- _WHAT YOU ARE ASKED TO DO_
Set down the data below exactly; pictures stay out.

- _EXTRACTED ENTRIES_
· · · · ·

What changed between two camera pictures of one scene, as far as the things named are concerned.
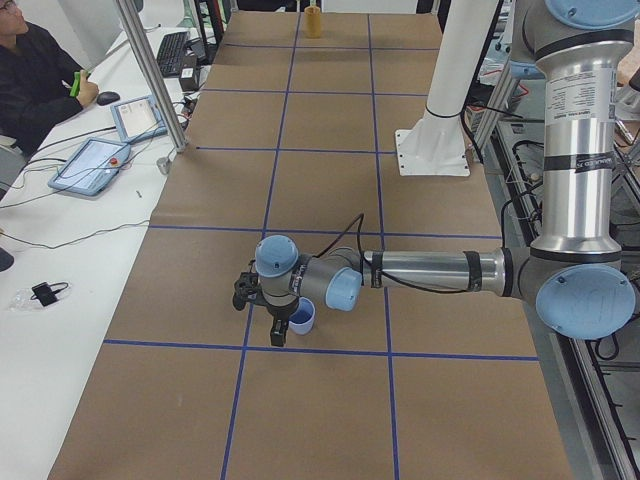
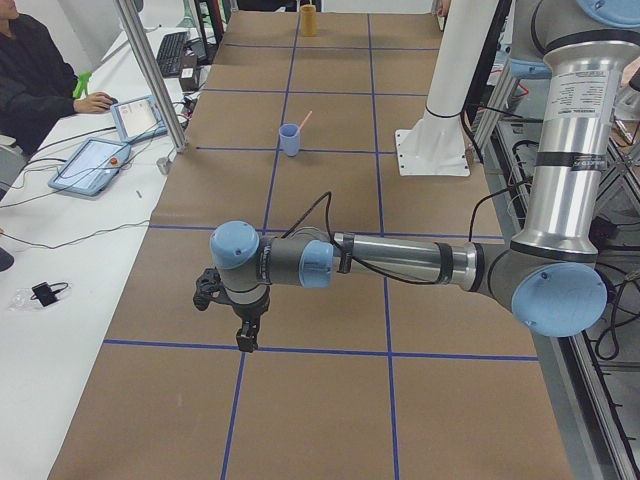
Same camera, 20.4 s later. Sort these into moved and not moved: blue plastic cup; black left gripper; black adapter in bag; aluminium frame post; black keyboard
Moved: black left gripper; blue plastic cup
Not moved: black adapter in bag; aluminium frame post; black keyboard
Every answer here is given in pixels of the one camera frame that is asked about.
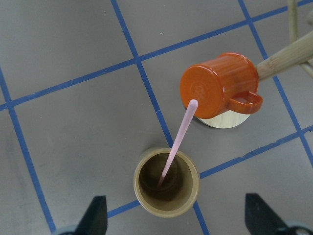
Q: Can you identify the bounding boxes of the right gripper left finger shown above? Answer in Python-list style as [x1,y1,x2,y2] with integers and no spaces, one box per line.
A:
[74,196,108,235]

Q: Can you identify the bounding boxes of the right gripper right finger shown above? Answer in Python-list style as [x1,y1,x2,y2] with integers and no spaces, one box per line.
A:
[245,193,289,235]

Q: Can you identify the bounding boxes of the pink chopstick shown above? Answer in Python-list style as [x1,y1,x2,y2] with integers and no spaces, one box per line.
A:
[157,99,198,188]

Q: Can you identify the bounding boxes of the bamboo cylinder holder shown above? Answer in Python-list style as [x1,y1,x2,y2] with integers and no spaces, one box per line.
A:
[133,147,200,218]

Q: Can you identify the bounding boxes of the orange mug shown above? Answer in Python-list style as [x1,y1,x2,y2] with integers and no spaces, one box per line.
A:
[179,52,263,119]

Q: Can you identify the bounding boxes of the wooden mug tree stand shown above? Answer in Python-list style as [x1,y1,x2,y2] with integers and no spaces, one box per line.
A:
[200,0,313,129]

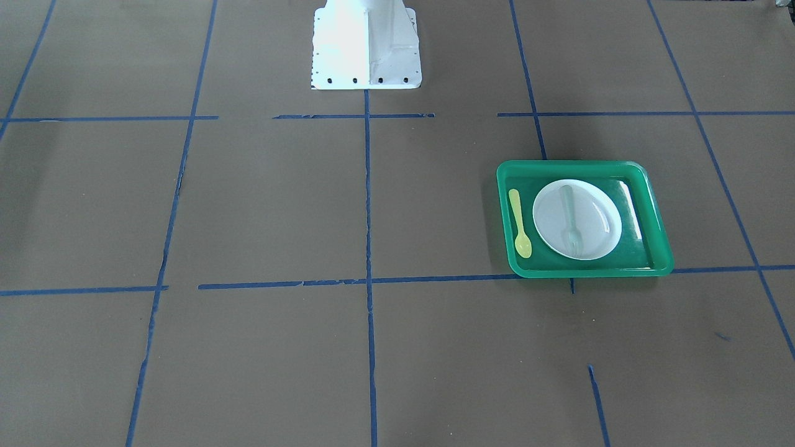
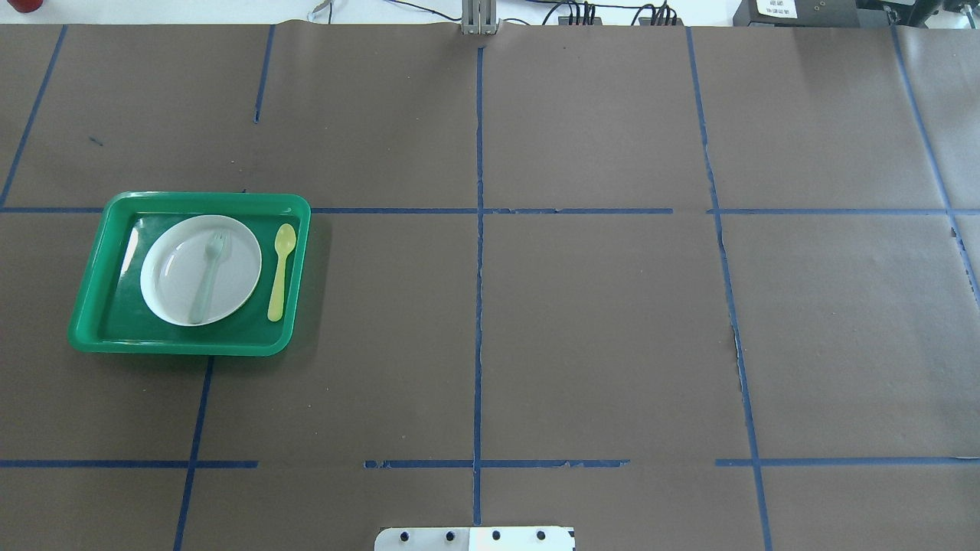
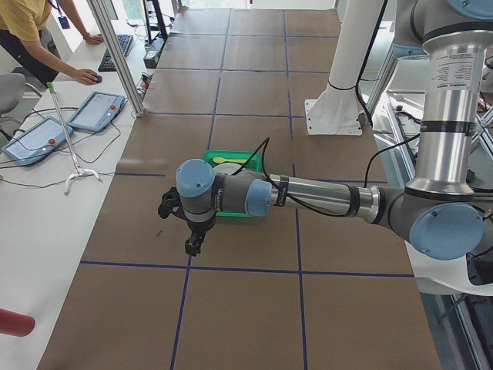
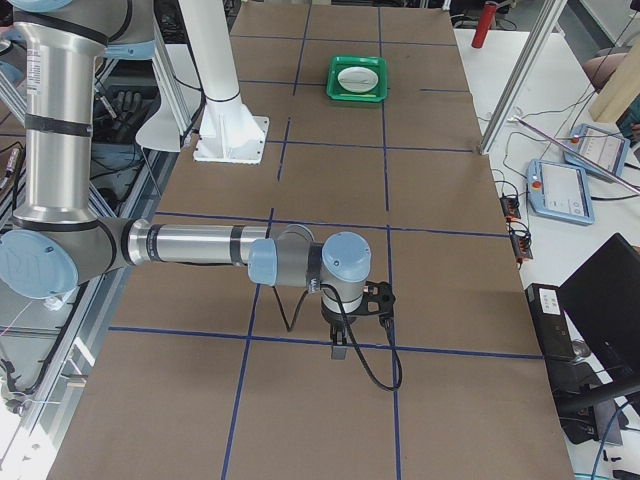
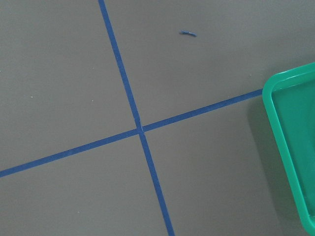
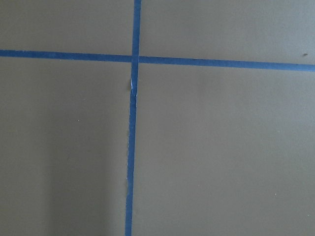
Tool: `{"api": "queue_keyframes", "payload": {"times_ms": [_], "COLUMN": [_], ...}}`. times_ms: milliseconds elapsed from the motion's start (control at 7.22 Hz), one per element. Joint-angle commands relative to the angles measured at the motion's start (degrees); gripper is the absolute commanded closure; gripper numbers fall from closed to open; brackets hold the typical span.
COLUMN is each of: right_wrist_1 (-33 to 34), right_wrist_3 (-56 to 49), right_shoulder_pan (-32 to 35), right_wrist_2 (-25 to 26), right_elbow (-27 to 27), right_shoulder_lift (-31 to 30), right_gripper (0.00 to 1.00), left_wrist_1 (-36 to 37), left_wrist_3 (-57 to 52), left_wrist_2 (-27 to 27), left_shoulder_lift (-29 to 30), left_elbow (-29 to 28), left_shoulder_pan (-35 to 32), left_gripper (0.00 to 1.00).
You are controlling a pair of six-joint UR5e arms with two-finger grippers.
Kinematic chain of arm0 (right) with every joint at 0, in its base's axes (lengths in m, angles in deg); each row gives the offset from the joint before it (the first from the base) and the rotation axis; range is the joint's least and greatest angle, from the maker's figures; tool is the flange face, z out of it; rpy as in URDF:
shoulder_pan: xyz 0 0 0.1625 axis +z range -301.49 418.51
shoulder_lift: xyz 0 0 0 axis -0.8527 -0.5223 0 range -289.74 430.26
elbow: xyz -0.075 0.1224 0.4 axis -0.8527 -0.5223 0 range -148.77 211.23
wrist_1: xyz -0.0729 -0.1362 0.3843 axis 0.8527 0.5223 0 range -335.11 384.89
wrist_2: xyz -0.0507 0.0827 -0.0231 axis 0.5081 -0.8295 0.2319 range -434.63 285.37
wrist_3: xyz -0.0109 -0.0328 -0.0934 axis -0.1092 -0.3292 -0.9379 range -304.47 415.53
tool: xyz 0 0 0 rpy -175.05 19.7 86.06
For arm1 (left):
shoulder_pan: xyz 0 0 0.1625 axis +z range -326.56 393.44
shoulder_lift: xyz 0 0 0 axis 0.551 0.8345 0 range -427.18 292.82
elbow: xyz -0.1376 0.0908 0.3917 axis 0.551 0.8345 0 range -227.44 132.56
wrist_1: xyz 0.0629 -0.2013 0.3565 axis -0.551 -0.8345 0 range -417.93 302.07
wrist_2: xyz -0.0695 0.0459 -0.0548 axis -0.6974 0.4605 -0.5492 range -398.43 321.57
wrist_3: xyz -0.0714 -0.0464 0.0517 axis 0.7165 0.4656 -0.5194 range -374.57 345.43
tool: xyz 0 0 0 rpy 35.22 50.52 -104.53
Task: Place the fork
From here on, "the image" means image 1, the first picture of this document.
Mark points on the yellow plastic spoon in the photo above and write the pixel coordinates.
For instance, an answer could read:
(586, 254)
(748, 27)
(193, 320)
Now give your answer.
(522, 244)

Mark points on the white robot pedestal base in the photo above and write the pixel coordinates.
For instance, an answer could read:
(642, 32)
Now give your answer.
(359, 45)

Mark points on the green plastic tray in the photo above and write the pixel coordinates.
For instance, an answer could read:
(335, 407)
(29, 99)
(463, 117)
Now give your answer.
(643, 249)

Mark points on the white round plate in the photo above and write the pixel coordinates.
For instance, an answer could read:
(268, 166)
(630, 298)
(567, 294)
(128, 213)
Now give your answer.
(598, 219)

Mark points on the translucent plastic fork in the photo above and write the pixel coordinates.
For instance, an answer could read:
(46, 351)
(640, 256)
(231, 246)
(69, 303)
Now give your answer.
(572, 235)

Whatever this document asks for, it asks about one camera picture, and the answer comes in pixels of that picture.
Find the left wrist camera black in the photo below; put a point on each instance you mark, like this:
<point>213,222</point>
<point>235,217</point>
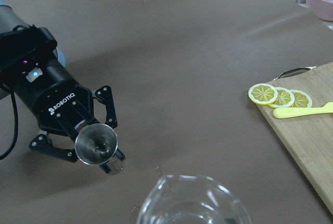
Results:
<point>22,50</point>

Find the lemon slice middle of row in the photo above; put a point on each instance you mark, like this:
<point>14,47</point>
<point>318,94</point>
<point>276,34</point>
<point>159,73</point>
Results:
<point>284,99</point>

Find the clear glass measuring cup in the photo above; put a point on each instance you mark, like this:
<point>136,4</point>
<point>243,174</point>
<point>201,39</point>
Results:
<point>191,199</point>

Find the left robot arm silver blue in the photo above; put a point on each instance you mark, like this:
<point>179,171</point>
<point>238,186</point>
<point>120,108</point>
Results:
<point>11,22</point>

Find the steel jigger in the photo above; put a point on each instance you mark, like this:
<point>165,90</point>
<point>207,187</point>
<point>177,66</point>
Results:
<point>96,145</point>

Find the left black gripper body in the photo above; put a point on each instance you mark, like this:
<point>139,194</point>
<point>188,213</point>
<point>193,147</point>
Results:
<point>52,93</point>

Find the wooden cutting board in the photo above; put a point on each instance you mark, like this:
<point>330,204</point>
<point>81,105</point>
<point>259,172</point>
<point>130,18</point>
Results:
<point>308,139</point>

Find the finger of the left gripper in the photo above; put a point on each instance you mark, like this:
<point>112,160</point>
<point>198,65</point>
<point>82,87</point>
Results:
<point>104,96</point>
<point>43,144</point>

· · · · ·

- _EXERCISE SOLUTION_
What changed between two camera pictures of one scene, as far as the things named are concerned.
Same camera, 20.4 s later. Sort these into moved and not moved: blue plastic cup; black left gripper; black adapter in bag; aluminium frame post; black keyboard
Moved: black left gripper; blue plastic cup
Not moved: black adapter in bag; aluminium frame post; black keyboard
Every answer here is given in pixels of the one camera frame that is asked about.
Q: Can you identify the bounding boxes of the right gripper left finger shown above? Answer in Python-list style as [x1,y1,x2,y2] with integers and no spaces, one box per line.
A:
[74,196,108,235]

Q: Can you identify the bounding boxes of the right gripper right finger shown above? Answer in Python-list style as [x1,y1,x2,y2] with integers and no spaces, one box per line.
A:
[245,193,289,235]

Q: Can you identify the bounding boxes of the pink chopstick shown above? Answer in Python-list style as [x1,y1,x2,y2] with integers and no spaces, one box per line.
A:
[157,99,198,188]

Q: Can you identify the bounding boxes of the bamboo cylinder holder shown above? Answer in Python-list style as [x1,y1,x2,y2] with integers and no spaces, one box per line.
A:
[133,147,200,218]

Q: Can you identify the bounding boxes of the orange mug shown above? Answer in Python-list style as [x1,y1,x2,y2] with integers and no spaces, one box per line.
A:
[179,52,263,119]

Q: Can you identify the bounding boxes of the wooden mug tree stand shown above? Answer in Python-list style as [x1,y1,x2,y2] with integers and no spaces, one box per line.
A:
[200,0,313,129]

Tool: `{"api": "queue_keyframes", "payload": {"times_ms": [_], "COLUMN": [_], ...}}`. times_ms: milliseconds elapsed from the motion's start (control at 7.22 Hz), one per element. Joint-angle commands relative to the angles measured at the motion's start (degrees); gripper is the absolute commanded closure; gripper numbers fall from closed to open; brackets hold the typical span.
COLUMN is each of: right_wrist_1 (-33 to 34), right_wrist_3 (-56 to 49), right_shoulder_pan (-32 to 35), right_wrist_2 (-25 to 26), right_elbow (-27 to 27), right_shoulder_lift (-31 to 30), right_gripper (0.00 to 1.00), left_wrist_1 (-36 to 37), left_wrist_3 (-57 to 52), left_wrist_2 (-27 to 27), left_shoulder_lift (-29 to 30), left_elbow (-29 to 28), left_shoulder_pan (-35 to 32), left_gripper (0.00 to 1.00).
You are controlling a pair of six-joint UR5e arms with two-finger grippers.
Kinematic chain of arm0 (right) with every joint at 0, in its base's axes (lengths in m, angles in deg); each row gives the offset from the joint before it (the first from the base) and the rotation axis; range is the joint's least and greatest angle, from the maker's figures; tool is the flange face, z out of it; rpy as in URDF:
shoulder_pan: xyz 0 0 0.1625 axis +z range -301.49 418.51
shoulder_lift: xyz 0 0 0 axis -0.8527 -0.5223 0 range -289.74 430.26
elbow: xyz -0.075 0.1224 0.4 axis -0.8527 -0.5223 0 range -148.77 211.23
wrist_1: xyz -0.0729 -0.1362 0.3843 axis 0.8527 0.5223 0 range -335.11 384.89
wrist_2: xyz -0.0507 0.0827 -0.0231 axis 0.5081 -0.8295 0.2319 range -434.63 285.37
wrist_3: xyz -0.0109 -0.0328 -0.0934 axis -0.1092 -0.3292 -0.9379 range -304.47 415.53
tool: xyz 0 0 0 rpy -175.05 19.7 86.06
For arm1 (left):
shoulder_pan: xyz 0 0 0.1625 axis +z range -326.56 393.44
shoulder_lift: xyz 0 0 0 axis 0.551 0.8345 0 range -427.18 292.82
elbow: xyz -0.1376 0.0908 0.3917 axis 0.551 0.8345 0 range -227.44 132.56
wrist_1: xyz 0.0629 -0.2013 0.3565 axis -0.551 -0.8345 0 range -417.93 302.07
wrist_2: xyz -0.0695 0.0459 -0.0548 axis -0.6974 0.4605 -0.5492 range -398.43 321.57
wrist_3: xyz -0.0714 -0.0464 0.0517 axis 0.7165 0.4656 -0.5194 range -374.57 345.43
tool: xyz 0 0 0 rpy 35.22 50.52 -104.53
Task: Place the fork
From here on, "the image" means image 1, the first picture of this document.
Mark points on the yellow plastic spoon in the photo above and write the pixel coordinates.
For instance, an answer could read:
(586, 254)
(748, 27)
(193, 320)
Now give your answer.
(522, 244)

Mark points on the white robot pedestal base in the photo above and write the pixel coordinates.
For instance, an answer could read:
(642, 32)
Now give your answer.
(359, 45)

Mark points on the green plastic tray in the photo above and write the pixel coordinates.
For instance, an answer could read:
(335, 407)
(29, 99)
(463, 117)
Now give your answer.
(643, 249)

Mark points on the white round plate in the photo above and write the pixel coordinates.
For instance, an answer could read:
(268, 166)
(630, 298)
(567, 294)
(128, 213)
Now give your answer.
(598, 219)

Mark points on the translucent plastic fork in the photo above and write the pixel coordinates.
For instance, an answer could read:
(46, 351)
(640, 256)
(231, 246)
(69, 303)
Now give your answer.
(572, 235)

Whatever this document asks for, it asks about one camera picture, and the answer comes in pixels of that picture.
Find the left wrist camera black in the photo below; put a point on each instance you mark, like this:
<point>213,222</point>
<point>235,217</point>
Results:
<point>22,50</point>

Find the lemon slice middle of row in the photo above; put a point on each instance you mark, like this:
<point>14,47</point>
<point>318,94</point>
<point>276,34</point>
<point>159,73</point>
Results:
<point>284,99</point>

Find the clear glass measuring cup in the photo above; put a point on each instance you mark, like this:
<point>136,4</point>
<point>243,174</point>
<point>201,39</point>
Results:
<point>191,199</point>

Find the left robot arm silver blue in the photo above; put a point on each instance you mark, like this:
<point>179,171</point>
<point>238,186</point>
<point>120,108</point>
Results:
<point>11,22</point>

Find the steel jigger in the photo above; put a point on each instance you mark, like this:
<point>165,90</point>
<point>207,187</point>
<point>177,66</point>
Results:
<point>96,145</point>

Find the left black gripper body in the photo above; put a point on each instance you mark, like this:
<point>139,194</point>
<point>188,213</point>
<point>193,147</point>
Results:
<point>52,93</point>

Find the wooden cutting board in the photo above; put a point on each instance you mark, like this:
<point>330,204</point>
<point>81,105</point>
<point>259,172</point>
<point>130,18</point>
Results:
<point>308,139</point>

Find the finger of the left gripper in the photo above; put a point on each instance you mark, like this:
<point>112,160</point>
<point>198,65</point>
<point>82,87</point>
Results:
<point>104,96</point>
<point>43,144</point>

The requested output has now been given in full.